I could keep going with the above commens, but it's essentially just the same.

--
Mats

**h3ro** · 07-11-2008

Ok, so my code basically does everything twice?

If I understand right, the code in red can be deleted?

**matsp** · 07-11-2008

Originally Posted by h3ro

Ok, so my code basically does everything twice?

If I understand right, the code in red can be deleted?

No, the red code could be written as one instruction instead of three (storing the value from the result register immediately, rather than storing it as a temporary value.

Further, since all of your code only ever uses xmm0 and xmm1 [in the main calculation paths at least], it reduces the chances of the processor performing multiple operations in parallel [even tho' the processor probably has a register renaming feature, I doubt it will be clever enough to do it really well].

--
Mats

**h3ro** · 07-11-2008

I am not sure I really understand how to change my code to make it better.
To be honest I am not even sure my understanding of SSE is correct.

I know this is a lot to ask, but Im not sure where to go from here, but does anyone have time to write a short psudo code or something of what I am trying to do? It does not have to be perfect or work 100%, but just something I could have as guide, because what I thought would work pretty well turned out to be 400% worse then the original c++ code.

**matsp** · 07-11-2008

Well, the right solution (I think) is to write the SSE code as inline assembler [assuming you are not using 64-bit compiler - if you are, then you will need to use MASM and make it an external function from the C++ code's perspective]. Whilst I probably could do that pretty quickly, the debugging of it may take some time (depending on what kind of and how many mistakes I make - there may be none, but I doubt it), and just posting something that "almost works" is not a good idea.

--
Mats

**h3ro** · 07-11-2008

I started this in assembly, but it it was painfully slow to write as I know no assembly at all (I had it working so that I loaded variables into memory and then to the screen, without doing anything with them)

I was also told the correctly written intrinsics should be almost as fast as inlined assembly (15-25% difference I was told if I remember correctly)

Im not using a 64bit compiler now, but as one of my PCs is a 64bit machine I would like to take advantage of 64bit at some stage (right now that machine is running XP32)

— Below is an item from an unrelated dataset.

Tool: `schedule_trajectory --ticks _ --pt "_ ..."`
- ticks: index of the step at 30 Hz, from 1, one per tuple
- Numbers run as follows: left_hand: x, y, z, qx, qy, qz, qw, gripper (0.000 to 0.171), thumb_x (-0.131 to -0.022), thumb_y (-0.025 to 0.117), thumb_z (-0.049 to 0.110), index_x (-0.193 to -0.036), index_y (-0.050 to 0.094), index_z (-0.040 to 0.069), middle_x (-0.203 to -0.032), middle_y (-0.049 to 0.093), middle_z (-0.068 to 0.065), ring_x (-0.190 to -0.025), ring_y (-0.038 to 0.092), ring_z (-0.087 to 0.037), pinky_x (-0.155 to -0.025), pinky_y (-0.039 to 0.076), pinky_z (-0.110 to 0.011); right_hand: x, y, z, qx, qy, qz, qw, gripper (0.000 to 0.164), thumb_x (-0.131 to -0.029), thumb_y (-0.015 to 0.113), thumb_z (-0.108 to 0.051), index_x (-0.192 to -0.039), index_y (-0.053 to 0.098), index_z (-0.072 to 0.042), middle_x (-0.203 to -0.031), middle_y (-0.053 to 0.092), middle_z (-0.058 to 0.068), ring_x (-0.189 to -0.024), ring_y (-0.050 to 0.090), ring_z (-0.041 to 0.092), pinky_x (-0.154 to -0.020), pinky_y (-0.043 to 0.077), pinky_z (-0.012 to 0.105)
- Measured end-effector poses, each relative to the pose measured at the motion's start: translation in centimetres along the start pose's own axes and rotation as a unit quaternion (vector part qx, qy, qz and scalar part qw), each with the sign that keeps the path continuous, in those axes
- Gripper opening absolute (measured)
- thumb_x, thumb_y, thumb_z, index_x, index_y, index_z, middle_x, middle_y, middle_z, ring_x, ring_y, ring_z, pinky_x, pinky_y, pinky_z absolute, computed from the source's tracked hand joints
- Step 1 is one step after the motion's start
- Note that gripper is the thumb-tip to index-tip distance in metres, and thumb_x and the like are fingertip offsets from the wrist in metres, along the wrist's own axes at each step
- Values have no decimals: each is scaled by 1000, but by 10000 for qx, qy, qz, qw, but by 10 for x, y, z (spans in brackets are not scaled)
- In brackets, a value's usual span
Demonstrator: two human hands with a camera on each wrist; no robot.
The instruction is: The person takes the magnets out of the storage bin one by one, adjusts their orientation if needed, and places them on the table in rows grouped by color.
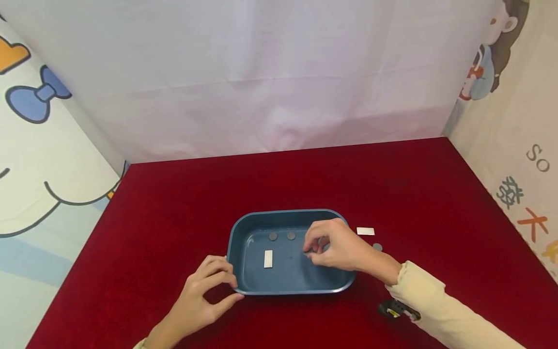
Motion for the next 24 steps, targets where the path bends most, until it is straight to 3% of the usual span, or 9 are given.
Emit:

Whilst I probably could do that pretty quickly, the debugging of it may take some time (depending on what kind of and how many mistakes I make - there may be none, but I doubt it), and just posting something that "almost works" is not a good idea

I would prefer to do it myself as I doing this as a learning experience. What I meant with help is help with the concept or psudo code. Because from your reply I get the understanding that my code does not really take advantage of the power of the SSE registers.

I have been fooling with this for ever now, I might put it on hold for a while until I have some more programming experience.

As a side question, is there any books that I can order that will help me here? I had a look at amazon, but could not find anything. I tried reading the Intel manuals, but to be honest, I did not understand to much of it.

Thanks to everyone who has given any input to this